I was charmed when I discovered that Elaine Elias had recorded an album as a homage to Bill Evans. Personally I can’t think of anyone who is in a better position to play Evans than Elias. She has jazz chops, and like Evans, she has classical training and has recorded a classical album (“On the Classical Side”), much like Bill Evans’s “Trio with Symphony” and his J.S. Bach noodling in the “Practice Tapes.” Of course, I also love Brazilian music: Gilberto, Jobim, and de Moraes.

Yes, Elias’s voice leans towards nasal when she sings in English on this album, surprisingly absent in the melancholy “Minha,” for me the gem of the album. Whatever you think of her voice, she more than makes up for it in sincerity. I think the music speaks for itself, and though the words help (Elias writes lyrics to Evans “Here is Something For You”), there is so much honesty in her performance, it’s almost unnecessary.

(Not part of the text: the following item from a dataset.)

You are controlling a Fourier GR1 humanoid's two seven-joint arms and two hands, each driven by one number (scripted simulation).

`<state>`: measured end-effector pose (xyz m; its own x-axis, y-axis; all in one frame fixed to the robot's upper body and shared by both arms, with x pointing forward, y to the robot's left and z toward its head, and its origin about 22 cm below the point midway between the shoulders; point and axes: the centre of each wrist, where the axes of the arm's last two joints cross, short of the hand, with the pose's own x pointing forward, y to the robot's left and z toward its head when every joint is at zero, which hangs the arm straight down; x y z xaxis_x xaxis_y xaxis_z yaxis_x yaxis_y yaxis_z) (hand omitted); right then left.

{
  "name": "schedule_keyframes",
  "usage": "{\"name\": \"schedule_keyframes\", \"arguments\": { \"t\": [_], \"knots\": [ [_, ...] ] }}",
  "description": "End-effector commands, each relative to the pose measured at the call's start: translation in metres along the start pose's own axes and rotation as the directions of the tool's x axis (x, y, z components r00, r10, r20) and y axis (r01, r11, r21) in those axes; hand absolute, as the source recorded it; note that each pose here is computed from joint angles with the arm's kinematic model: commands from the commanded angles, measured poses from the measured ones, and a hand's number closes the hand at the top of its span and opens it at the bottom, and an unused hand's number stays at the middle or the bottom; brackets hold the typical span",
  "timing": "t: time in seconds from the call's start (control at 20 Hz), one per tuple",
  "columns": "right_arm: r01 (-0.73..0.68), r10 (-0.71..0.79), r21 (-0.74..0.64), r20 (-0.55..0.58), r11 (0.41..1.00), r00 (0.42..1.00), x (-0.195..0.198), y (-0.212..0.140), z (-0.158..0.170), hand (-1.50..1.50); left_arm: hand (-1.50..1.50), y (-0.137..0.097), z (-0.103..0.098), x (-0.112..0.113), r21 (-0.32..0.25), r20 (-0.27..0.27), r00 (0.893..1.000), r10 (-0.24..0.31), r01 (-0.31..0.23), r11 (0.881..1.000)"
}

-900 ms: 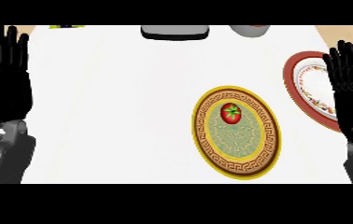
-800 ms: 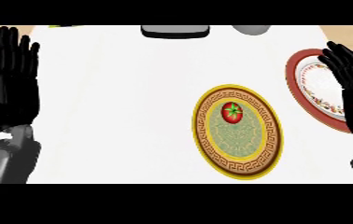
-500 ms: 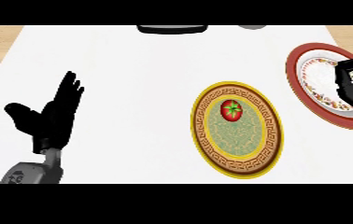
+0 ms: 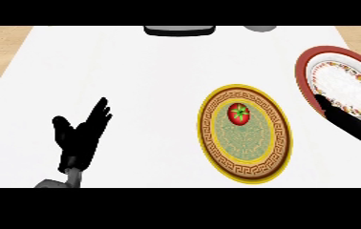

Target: Pick the tomato from the plate and place it in the plate

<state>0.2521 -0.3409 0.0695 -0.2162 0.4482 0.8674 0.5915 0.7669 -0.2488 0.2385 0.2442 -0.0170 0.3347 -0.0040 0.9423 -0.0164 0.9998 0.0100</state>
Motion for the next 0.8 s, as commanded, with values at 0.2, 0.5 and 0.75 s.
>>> {"name": "schedule_keyframes", "arguments": {
  "t": [0.2, 0.5, 0.75],
  "knots": [
    [-0.235, 0.259, 0.261, -0.061, 0.936, 0.964, 0.024, -0.023, 0.006, -1.50, 0.00, -0.002, 0.000, -0.015, -0.009, -0.040, 0.999, -0.014, 0.014, 1.000],
    [-0.351, 0.450, 0.521, -0.073, 0.778, 0.890, 0.060, -0.010, 0.006, -1.50, 0.00, -0.009, 0.003, -0.023, -0.021, -0.030, 1.000, 0.010, -0.011, 1.000],
    [-0.410, 0.546, 0.558, -0.094, 0.722, 0.833, 0.097, 0.019, 0.006, -1.50, 0.00, -0.009, 0.002, -0.026, -0.033, -0.037, 0.999, -0.008, 0.006, 0.999]
  ]
}}
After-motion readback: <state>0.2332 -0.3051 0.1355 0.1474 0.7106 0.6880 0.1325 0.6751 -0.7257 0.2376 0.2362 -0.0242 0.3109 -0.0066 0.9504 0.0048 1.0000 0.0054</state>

I think it’s unfair to try to compare Elias’s performance with Evans. She definitely makes the Evans standards hers, not succumbing to mere imitation of his shimmering style. By this I mean a sense of restrained elegance, and a light feminine touch. She still has impressive chops: just listen to My Foolish Heart or Here Comes That Rainy Day. It’s just that it has expertly controlled dynamics where Evans’s sometimes leap out at you. For the longest time, I was fond of saying that listening to early Bill Evans was like walking through a beaded glass curtain. Late Bill Evans was watching drops of water released into the middle of a quiet lake. Elias performance is early Bill Evans seen through the gauze of late Bill Evans.

Marc Johnson (bassist for late Bill Evans) and Joey Barron, both in Elias’s provide ample support with the right touch of sadness so crucial to any story about the heartbreaking life of Bill Evans. The solos are short, enabling a roster of 17 tracks, including a closing one that “morphs” from an original Bill Evans cassette – found by Marc Johnson and played to Elias – to the current recording by Elias. There is also pieces from Evans’s New Conversations (which Evans overdubbed with multiple pianos) that Elias reduced to miniatures for one piano. The motif of a particular riff from Waltz for Debby arises throughout the tracks, pulling it all together.

In the liner notes, there is mention of a bonus track for the Japanese release of this recording, containing RE: PERSON I KNEW, which just made me cry and run to my stuff animals for copious hugs.